Therapeutic Approaches To Multiple Sclerosis
Multiple Sclerosis (MS) is one of the most common inflammatory diseases that affects the central nervous system. It is moderated by both environmental and genetic factors, and the most common pathological features are demyelinated lesions in the central nervous system. The disease progresses over time from having reversible relapse episodes (CIS: clinically isolated symptoms, RRMS: relapsing–remitting MS) to permanent neurological changes and clinical disability (SPMS: secondary progressive MS). As opposed to experiencing episodes, some patients gradually progress from the onset of the disease (PPMS: primary progressive MS). New therapeutic approaches are trying to target different aspects of MS to ameliorate the quality of patient’s life. The management of MS currently includes disease modifying treatments (DMT) and therapeutics to address the symptoms3. Based on the classification of the current state of disease, two different approaches of DMT are considered.
During escalation therapy, the immune system is modulated using 1st line drugs (e.g. IFNβ, glatiramer acetate), which are characterised by their high safety references and low cost. As their effectiveness is moderate, they are usually followed by treatment with a different 1st line or 2nd line (e.g. Alemtuzumab) drugs. Upon non-optimal responses, a 3rd line (e.g. Mitoxantrone) drug treatment is used. An alternative disease handling approach is the transplantation of autologous haematopoietic stem cells, which is chosen for a small number of cases.
Induction therapy is used on patients with more aggressive MS, this strategy supresses and recalibrates the immune system. Malfunctioning immune cells get deleted, and this rapidly decreases the inflammation during MS. This is usually followed by less invasive treatments such as 1st line drugs.

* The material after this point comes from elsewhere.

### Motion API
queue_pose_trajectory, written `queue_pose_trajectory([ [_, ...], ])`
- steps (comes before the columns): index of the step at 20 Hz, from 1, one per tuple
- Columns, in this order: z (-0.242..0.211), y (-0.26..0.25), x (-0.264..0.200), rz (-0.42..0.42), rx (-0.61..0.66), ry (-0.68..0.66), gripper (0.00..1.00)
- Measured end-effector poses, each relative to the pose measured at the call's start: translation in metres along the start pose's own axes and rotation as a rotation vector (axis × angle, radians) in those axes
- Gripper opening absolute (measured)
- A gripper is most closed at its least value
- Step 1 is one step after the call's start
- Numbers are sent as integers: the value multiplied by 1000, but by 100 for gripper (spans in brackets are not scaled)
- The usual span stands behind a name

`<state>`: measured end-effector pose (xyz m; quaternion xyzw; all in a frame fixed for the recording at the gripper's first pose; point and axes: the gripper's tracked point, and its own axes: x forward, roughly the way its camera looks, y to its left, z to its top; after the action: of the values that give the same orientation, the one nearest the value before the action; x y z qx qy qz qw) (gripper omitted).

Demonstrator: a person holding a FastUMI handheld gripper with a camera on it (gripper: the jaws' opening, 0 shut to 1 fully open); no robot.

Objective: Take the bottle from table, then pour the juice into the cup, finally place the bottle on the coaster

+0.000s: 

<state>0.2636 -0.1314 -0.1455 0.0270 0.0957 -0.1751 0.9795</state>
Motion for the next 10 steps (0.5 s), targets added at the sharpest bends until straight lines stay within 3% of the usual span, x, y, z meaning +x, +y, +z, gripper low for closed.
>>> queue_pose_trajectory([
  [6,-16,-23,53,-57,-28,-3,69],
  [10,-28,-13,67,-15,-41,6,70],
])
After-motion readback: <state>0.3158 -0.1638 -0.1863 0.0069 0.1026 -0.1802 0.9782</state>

In addition, multiple cycles of induction therapy are possible, but the next line of treatment should be reconsidered after each repetition of cycles. Over time, the disease progression might change, therefore careful consideration of treatment methods and conscientious monitoring of patients are necessary.

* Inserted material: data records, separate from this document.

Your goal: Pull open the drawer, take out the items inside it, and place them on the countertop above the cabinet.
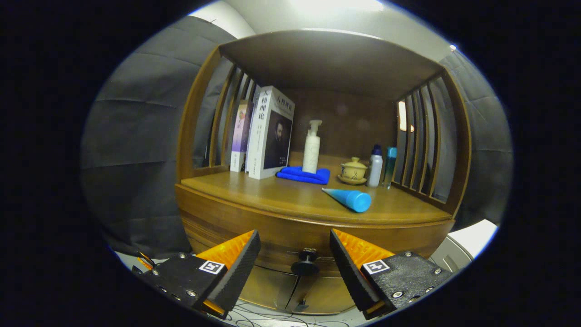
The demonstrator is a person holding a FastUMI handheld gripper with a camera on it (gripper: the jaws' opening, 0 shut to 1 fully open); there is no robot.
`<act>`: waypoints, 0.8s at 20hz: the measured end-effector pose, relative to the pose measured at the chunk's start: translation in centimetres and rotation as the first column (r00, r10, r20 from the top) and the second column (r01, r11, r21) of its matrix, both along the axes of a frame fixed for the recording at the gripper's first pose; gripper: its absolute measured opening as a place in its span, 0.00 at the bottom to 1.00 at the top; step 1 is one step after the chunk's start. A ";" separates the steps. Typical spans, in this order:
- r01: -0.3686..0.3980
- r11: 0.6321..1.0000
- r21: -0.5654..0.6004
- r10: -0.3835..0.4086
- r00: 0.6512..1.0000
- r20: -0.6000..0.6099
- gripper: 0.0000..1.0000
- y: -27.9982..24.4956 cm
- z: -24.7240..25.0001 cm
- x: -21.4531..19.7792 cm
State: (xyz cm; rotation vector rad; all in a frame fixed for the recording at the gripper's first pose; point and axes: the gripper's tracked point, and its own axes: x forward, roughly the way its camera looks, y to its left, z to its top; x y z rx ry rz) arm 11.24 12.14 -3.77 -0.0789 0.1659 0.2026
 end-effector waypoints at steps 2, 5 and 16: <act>0.001 1.000 0.011 -0.001 0.999 0.033 0.95 0.0 2.1 -1.6; -0.008 0.999 0.050 0.004 0.997 0.079 0.95 0.0 5.3 -4.7; 0.003 0.998 0.069 -0.013 0.990 0.142 0.95 -2.2 7.8 -14.4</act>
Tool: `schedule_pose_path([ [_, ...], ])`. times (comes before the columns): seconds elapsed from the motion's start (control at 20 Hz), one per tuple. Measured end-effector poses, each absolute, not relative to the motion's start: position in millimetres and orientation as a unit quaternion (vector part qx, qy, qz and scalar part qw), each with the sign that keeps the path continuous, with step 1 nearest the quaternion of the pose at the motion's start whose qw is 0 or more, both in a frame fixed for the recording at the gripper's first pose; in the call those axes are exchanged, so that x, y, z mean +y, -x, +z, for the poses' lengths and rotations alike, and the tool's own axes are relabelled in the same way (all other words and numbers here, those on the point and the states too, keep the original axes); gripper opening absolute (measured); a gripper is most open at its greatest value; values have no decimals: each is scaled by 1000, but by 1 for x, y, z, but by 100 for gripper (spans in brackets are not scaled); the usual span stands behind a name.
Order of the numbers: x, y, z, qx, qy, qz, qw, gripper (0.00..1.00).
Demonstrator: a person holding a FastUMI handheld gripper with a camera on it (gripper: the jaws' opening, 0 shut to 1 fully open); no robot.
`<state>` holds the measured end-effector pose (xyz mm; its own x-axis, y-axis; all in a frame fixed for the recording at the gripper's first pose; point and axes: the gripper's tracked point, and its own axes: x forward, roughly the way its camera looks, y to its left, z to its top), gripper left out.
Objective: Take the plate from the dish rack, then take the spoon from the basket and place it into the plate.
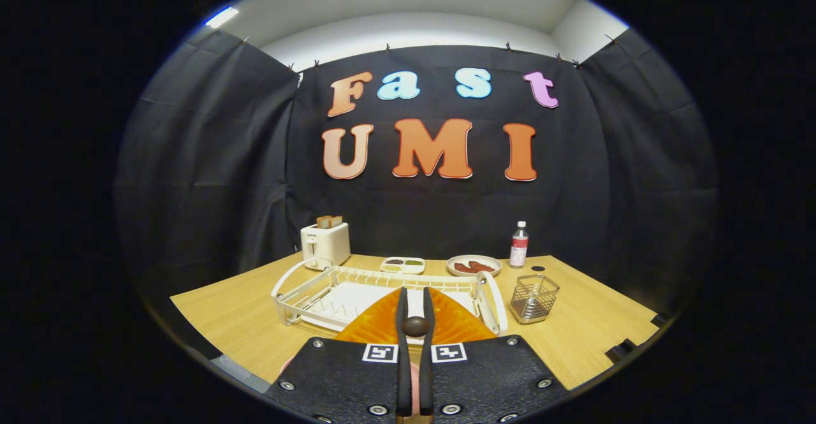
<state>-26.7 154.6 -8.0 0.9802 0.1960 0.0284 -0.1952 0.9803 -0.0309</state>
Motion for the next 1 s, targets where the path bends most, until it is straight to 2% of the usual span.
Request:
schedule_pose_path([
  [0.3,193,30,-54,5,9,138,990,5],
  [0.85,205,34,-94,17,27,151,988,5],
  [1.0,203,32,-105,40,35,144,988,15],
])
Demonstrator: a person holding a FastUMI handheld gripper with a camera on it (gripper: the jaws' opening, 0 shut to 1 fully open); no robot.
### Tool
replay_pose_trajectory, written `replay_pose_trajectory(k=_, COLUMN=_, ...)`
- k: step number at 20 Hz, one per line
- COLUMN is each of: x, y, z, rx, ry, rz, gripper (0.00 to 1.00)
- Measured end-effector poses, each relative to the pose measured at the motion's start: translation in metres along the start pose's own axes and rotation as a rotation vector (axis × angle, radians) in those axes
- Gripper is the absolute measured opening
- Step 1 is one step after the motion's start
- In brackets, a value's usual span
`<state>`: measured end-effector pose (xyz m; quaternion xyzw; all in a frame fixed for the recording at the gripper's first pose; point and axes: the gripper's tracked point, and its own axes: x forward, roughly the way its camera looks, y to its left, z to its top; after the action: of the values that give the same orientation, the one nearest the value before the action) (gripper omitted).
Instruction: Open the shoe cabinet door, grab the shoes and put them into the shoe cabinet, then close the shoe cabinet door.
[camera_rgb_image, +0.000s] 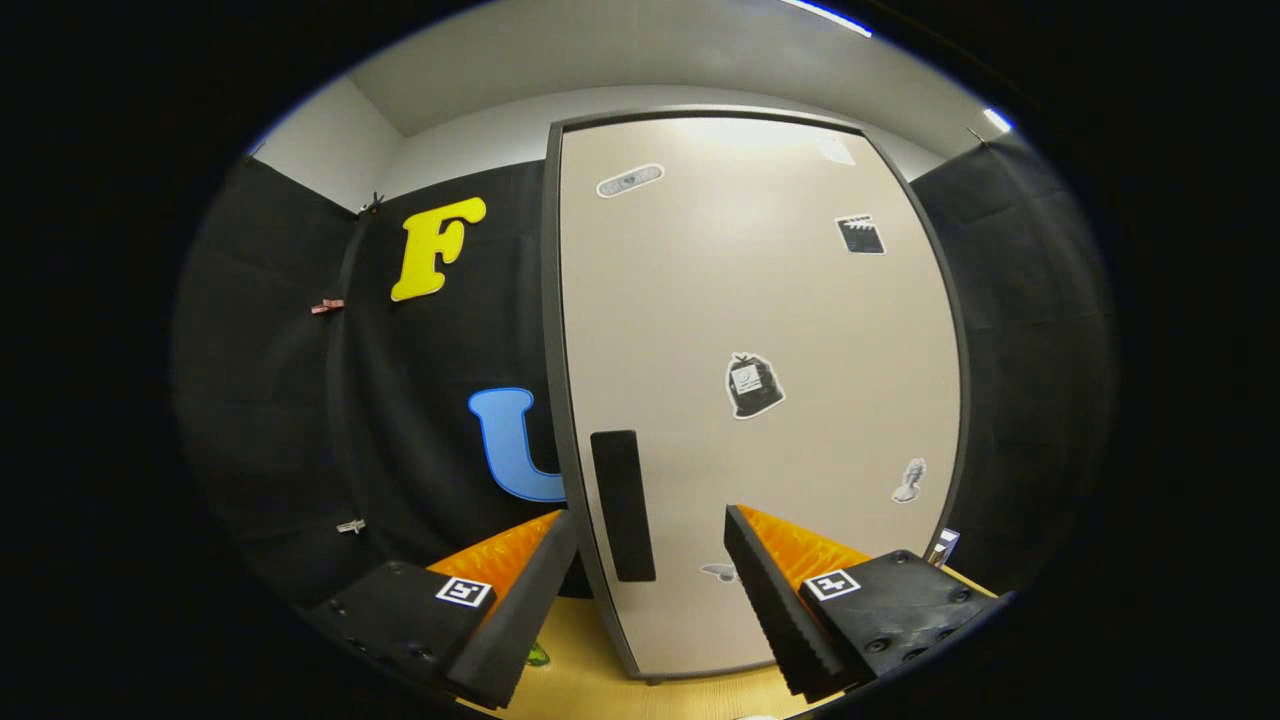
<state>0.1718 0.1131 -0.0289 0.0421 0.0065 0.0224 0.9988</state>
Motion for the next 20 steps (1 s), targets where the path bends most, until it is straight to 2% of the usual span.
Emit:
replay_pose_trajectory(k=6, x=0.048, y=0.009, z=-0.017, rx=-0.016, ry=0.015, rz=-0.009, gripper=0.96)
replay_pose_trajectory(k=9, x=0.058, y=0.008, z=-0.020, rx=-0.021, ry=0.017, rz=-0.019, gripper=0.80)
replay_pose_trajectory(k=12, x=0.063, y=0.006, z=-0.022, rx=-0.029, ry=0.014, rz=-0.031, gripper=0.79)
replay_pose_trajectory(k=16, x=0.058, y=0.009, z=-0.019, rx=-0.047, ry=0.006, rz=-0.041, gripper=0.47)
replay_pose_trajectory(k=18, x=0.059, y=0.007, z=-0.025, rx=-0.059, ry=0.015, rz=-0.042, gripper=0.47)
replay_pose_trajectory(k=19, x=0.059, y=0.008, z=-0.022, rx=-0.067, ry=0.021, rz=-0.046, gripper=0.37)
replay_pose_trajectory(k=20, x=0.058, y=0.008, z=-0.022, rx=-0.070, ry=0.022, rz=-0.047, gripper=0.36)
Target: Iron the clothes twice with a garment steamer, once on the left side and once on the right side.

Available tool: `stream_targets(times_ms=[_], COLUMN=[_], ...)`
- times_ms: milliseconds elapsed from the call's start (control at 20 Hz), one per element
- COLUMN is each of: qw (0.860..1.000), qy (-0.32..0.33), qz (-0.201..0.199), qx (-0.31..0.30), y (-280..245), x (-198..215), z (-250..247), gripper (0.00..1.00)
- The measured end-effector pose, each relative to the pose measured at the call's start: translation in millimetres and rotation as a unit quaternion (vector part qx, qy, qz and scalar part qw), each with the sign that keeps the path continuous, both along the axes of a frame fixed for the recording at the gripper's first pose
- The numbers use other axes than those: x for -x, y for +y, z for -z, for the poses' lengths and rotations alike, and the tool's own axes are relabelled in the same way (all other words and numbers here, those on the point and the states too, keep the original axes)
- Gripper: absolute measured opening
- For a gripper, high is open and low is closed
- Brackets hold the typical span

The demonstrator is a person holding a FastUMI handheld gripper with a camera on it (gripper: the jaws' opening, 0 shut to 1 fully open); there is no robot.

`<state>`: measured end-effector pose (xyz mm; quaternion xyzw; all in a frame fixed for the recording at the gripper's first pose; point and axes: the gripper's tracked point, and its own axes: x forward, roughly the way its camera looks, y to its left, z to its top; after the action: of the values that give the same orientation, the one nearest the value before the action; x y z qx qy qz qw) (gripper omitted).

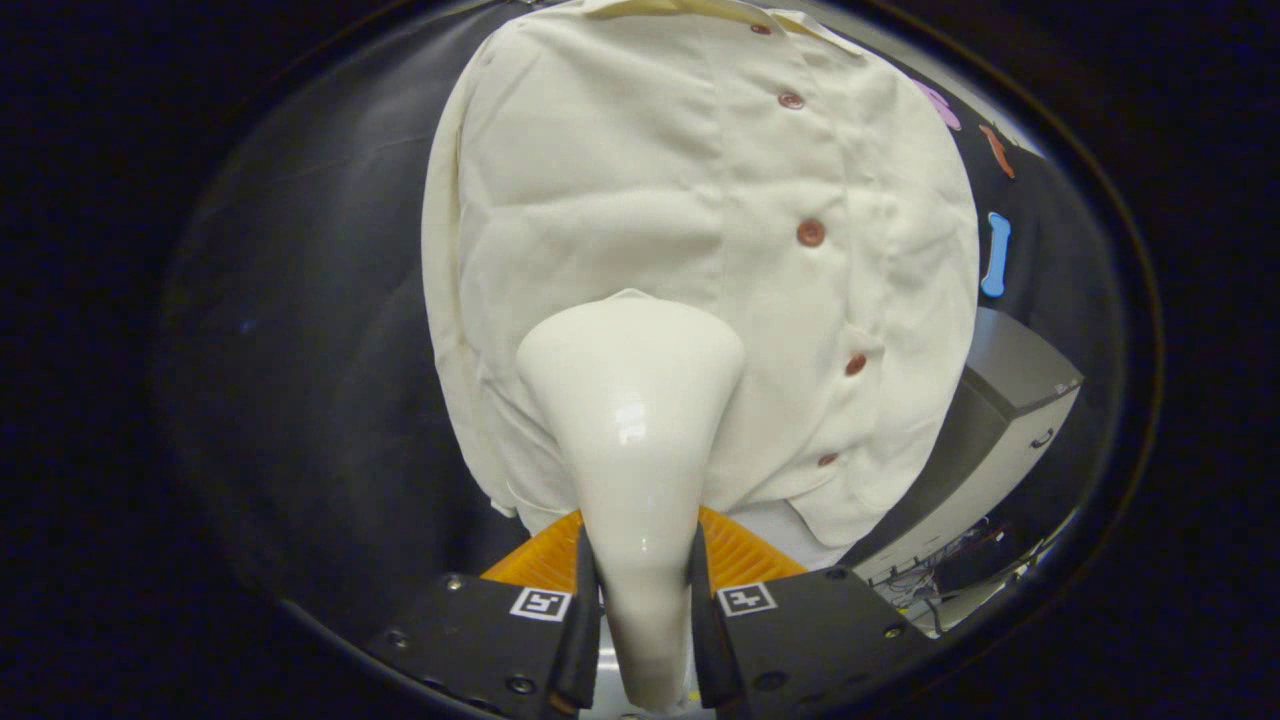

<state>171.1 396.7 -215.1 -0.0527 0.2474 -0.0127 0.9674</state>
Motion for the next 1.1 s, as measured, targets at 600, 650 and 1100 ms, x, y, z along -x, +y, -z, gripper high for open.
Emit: stream_targets(times_ms=[600,650,1100], qw=[0.996,0.995,0.993], qy=[0.083,0.088,0.096], qz=[0.006,0.0,-0.041], qx=[0.034,0.037,0.045], y=[-20,-21,-36], x=[6,6,51], z=[99,104,99], gripper=[0.39,0.39,0.39])
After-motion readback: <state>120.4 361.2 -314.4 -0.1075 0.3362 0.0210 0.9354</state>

1st line drugs have excellent safety records and have been used for treatment of MS since the 1990s’. Although side effects are not serious (mostly injection site reactions and flu like symptoms), the effectiveness of these drugs are moderate. The first line of defence acts through signalling pathways resulting in immunomodulatory effects. IFNβ blocks the activation of T cells, intervenes with cytokine production and inhibits the crossing of leukocytes through the blood brain barrier. The mode of action is not entirely clear for other drugs, for example, Glatiramer acetate. It promotes the production of regulatory T cells possibly via making strong connections to MHC-II and drives other immune cells into anti-inflammatory states. It is the only approved safe drug during pregnancy. Other drugs were previously developed to treat different diseases but found to be effective against MS by interfering with lymphocyte development. They inhibit the rapid proliferation of T or B cells by blocking DNA precursor protein formation (Teriflunomide) or inhibiting T-cell antigen presentation via activating NRF2 pathways (Dimethyl fumarate).

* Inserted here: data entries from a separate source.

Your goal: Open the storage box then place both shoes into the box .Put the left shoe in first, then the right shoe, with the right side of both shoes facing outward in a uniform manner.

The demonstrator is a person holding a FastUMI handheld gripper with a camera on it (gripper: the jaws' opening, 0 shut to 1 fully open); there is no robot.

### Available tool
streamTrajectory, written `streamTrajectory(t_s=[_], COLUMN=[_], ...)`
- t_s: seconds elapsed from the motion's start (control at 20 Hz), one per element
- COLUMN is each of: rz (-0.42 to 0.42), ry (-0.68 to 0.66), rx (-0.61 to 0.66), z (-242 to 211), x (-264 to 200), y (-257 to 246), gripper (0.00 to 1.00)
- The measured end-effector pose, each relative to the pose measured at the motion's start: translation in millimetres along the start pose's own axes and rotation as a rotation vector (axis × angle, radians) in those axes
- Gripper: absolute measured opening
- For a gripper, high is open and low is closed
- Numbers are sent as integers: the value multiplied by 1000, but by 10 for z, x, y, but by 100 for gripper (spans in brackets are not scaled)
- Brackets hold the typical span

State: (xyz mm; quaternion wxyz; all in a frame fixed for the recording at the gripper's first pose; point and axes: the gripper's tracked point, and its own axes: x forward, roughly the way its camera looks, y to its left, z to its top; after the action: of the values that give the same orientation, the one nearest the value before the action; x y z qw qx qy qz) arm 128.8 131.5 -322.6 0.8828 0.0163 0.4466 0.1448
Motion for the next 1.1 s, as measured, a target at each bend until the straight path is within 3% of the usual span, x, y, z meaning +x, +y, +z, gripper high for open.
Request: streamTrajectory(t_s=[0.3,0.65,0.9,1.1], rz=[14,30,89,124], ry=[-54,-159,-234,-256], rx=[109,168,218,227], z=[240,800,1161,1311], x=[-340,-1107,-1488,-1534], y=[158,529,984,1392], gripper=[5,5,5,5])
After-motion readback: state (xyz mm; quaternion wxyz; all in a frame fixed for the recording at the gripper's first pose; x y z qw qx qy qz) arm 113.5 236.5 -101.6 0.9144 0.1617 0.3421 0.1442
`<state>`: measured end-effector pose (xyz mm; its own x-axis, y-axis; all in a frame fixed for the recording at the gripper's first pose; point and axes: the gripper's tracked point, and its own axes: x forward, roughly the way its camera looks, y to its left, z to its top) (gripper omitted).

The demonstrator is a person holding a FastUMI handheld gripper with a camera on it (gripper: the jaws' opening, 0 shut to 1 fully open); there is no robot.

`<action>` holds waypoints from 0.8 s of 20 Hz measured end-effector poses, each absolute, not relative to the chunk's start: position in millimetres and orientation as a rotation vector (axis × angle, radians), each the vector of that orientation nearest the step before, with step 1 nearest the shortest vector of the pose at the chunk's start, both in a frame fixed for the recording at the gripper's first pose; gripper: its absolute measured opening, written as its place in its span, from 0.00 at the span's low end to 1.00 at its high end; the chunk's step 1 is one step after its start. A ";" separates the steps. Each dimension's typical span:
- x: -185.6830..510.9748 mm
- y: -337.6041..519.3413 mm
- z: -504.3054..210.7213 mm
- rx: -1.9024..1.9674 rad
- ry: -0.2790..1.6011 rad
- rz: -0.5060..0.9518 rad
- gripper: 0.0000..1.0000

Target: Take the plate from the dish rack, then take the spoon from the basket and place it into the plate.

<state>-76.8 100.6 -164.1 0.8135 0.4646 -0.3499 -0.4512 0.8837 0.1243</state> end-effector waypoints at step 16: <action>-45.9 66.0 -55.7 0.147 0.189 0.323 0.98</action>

2nd and 3rd line drugs possess a more invasive method of treatment and can be both suppressors and modulators of the immune system. Modulatory treatment targets the abnormal movement of lymphocytes. Fingolimod is targeting the S1P pathway, that enables lymphocytes to leave secondary lymphoid organs. Receptor binding of the molecule and later internalisation of the complex blocks the exit of naïve lymphocytes. Similarly, treatment with Natalizumab block integrin binding of leukocytes that hinder T-cell crossing through the blood-brain barrier. Supressing the immune system is a more dramatic intervention. Reducing the number of immune cells can be achieved by targeting surface molecules highly expresses on different immune cells. The use of a humanised antibody leads to the effective deletion of CD52+ (by Alemtuzumab) or CD20+ (by Ocrelizumab) cells, resulting in the reset of the immune system. Other strategies involve interference with DNA processes that leads to specific cell death (Cladribine, Mitoxantrone). The complete repopulation of immune cells can take more than two years, which leaves the patients in a highly susceptible state for autoimmunity and invading agents.
Drugs currently under development aim to reduce disadvantages and increase effectiveness while using the same strategy. Sphingosine (S1P inhibitor) and Ofatumumab (anti-CD20 antibody) are currently under clinical trials. Antigen specific treatment could train the immune system to obtain tolerance against myelin peptides. This reduces the autoreactive responses of T-cells after encountering myelin, therefore they won’t recognise is as a threat. Another promising approach is the promotion of remyelination and protection of neurons. Antagonist antibody Opicinumab was used to block LINGO-1’s inhibition signal that would negatively effect axonal regeneration and myelination. This clinical trial showed the possibility of remyelination and neuronal protection as a new line of treatment replacing immunomodulation.
Although the currently existing treatment options enable promising clinical outcome, they still involve devastating side effects. Studying the mechanisms of different drug treatments leads to a broader understanding of the disease; a vital process, as many of MS’ causes are still unknown.